What are you most proud of from your career so far?

Managing to successfully forge an academic career having followed a possibly less traditional route back into academia. I worked for ten years as a statistician in the public sector before deciding to do a PhD in my early thirties with the view to hopefully moving back into academia full-time. Thankfully, it worked out exactly as I’d hoped as it led on to my fellowship and current lecturer position.

Do you have any go-to routines or habits that you find helpful for writing/reading/other research activities?

Booking off protected time in the diary is key! If I don’t allocate dedicated time and switch off the emails, then something else more urgent will always come along and bump it off the to do list!

How has the ECR experience changed since you first started working in academia?

The pandemic has had a huge impact on everyone including ECRs and has totally changed how we work. Whilst there have been many benefits to home and hybrid working (I have two young children therefore balancing work and childcare has been infinitely easier!), I think not seeing people face to face as much has impacted morale and impeded networking and collaboration.

What do you see changing in the next 5–10 years which will have the biggest impact on ECRs?

Post-pandemic, I think it will be interesting to see how our work patterns develop over the next five years. Will hybrid working continue as the work pattern of choice or, in time, will we begin to filter back to our old habits and full-time office hours?

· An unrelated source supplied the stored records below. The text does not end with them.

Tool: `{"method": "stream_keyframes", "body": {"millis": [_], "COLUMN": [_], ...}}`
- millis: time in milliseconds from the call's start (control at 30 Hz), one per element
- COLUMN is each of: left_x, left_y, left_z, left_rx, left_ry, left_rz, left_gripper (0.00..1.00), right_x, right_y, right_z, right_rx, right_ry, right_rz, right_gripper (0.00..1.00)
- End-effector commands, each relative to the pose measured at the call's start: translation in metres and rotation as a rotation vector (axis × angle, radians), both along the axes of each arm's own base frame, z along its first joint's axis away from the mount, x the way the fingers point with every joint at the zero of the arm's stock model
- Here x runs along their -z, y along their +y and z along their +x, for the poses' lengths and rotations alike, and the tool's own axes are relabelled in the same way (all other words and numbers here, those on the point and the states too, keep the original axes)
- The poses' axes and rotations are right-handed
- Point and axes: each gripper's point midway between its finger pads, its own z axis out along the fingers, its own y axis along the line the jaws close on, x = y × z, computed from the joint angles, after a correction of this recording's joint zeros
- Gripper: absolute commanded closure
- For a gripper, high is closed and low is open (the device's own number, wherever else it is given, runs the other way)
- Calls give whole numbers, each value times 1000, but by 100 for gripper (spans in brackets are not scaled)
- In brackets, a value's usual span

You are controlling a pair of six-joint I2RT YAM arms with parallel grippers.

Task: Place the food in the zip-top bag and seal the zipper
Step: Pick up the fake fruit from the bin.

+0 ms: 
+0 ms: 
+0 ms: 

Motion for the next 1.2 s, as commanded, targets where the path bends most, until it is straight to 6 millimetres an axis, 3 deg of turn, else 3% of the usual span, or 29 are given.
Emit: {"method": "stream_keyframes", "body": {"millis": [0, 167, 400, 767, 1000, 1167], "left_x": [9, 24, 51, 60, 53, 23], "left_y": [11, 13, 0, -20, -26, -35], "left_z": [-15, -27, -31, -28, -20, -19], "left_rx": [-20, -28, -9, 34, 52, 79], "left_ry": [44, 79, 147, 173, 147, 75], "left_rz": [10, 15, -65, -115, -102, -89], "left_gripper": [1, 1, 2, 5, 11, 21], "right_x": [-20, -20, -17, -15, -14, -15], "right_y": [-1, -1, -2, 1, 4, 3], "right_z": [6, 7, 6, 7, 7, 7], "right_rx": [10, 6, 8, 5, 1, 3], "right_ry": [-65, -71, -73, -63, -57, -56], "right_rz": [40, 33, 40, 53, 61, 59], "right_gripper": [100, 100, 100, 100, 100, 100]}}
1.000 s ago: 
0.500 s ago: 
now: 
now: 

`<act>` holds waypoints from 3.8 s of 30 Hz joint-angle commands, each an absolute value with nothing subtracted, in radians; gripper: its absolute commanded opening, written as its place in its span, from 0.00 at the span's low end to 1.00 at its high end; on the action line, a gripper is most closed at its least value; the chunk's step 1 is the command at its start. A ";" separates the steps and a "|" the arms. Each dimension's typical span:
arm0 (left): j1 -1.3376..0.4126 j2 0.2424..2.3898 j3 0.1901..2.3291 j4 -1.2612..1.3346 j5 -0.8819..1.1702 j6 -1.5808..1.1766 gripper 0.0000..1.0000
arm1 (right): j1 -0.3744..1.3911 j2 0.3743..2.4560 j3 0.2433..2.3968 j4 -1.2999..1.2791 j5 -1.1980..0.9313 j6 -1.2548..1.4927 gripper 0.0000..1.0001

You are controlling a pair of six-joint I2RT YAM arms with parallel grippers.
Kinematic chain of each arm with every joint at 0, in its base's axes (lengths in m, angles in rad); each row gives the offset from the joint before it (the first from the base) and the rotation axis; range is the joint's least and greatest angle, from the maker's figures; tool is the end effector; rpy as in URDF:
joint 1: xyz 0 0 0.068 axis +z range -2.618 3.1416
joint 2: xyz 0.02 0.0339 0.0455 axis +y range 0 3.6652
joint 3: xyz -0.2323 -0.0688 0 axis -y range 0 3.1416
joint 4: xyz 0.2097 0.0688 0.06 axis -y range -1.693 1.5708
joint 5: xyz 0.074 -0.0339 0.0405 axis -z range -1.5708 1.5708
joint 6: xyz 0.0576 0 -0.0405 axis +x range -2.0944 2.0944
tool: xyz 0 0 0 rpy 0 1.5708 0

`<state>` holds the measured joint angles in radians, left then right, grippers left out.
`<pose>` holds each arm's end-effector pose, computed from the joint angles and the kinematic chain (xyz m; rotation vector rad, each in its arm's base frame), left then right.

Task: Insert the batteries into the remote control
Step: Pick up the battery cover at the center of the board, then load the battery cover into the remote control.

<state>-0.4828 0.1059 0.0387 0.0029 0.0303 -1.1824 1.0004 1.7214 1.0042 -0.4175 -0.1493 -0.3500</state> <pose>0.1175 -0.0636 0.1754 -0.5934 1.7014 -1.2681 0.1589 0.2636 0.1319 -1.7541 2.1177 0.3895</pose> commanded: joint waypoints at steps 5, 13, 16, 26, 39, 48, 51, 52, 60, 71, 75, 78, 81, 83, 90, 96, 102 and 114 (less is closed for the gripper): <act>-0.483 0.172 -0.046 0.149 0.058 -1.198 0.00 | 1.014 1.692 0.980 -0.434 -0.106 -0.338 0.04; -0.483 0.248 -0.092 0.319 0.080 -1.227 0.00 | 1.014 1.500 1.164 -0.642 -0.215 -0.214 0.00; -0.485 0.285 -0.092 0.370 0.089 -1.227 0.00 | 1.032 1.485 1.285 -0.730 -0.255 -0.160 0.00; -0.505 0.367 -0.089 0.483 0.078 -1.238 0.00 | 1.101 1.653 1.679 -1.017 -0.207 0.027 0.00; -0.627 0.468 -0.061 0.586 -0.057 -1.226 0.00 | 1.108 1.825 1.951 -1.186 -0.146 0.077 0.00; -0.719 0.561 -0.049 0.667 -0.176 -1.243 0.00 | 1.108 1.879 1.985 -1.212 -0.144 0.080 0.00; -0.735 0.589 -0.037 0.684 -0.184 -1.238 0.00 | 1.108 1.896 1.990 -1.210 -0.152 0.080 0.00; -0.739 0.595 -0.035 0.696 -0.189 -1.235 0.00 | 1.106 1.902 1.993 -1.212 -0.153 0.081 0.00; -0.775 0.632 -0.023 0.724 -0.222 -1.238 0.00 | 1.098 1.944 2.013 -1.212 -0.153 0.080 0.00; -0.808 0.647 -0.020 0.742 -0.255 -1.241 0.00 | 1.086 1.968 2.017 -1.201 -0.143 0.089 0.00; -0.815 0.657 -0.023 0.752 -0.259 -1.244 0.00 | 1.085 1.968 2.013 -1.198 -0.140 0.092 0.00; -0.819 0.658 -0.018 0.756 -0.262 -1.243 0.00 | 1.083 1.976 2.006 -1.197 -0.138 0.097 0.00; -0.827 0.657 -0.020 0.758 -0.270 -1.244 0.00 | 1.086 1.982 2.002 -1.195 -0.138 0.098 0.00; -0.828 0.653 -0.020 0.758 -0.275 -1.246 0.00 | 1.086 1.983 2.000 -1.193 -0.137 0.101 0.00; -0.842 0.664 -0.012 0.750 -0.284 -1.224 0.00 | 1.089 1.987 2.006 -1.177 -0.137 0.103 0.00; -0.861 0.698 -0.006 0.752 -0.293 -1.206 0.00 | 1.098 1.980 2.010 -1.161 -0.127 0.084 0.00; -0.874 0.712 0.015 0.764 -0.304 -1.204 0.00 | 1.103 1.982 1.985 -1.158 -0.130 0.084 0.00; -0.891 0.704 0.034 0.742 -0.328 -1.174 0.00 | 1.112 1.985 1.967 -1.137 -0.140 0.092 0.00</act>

Have you had any mentors in your time as an ECR, and how have you benefited from these relationships?

Yes, I have had internal and external mentors and would fully recommend having a mentor to all ECRs. It is great to get input from someone who has ‘been there done it’ and who has some distance and wider independent perspective on any issues that I may have.

What will you miss about being an ECR?

Honest answer – probably nothing. My view here is that if I am still in my post when I am no longer eligible to be classed as an ECR then I must have been doing something right!

What would you be doing if you weren’t working in academia?

I loved chemistry and astronomy at school and considered pharmacy or astrophysics as career choices (my undergraduate degree was then in astronomy and applied maths and I contemplated a research degree in astrophysics before opting instead for statistics and then public health). Now, if I were not working in academia I would definitely be working as a statistician elsewhere in the private or public sectors, most likely clinical trials. The great thing about being a statistician is that our skills are needed across so many different fields and the skills are very transferable.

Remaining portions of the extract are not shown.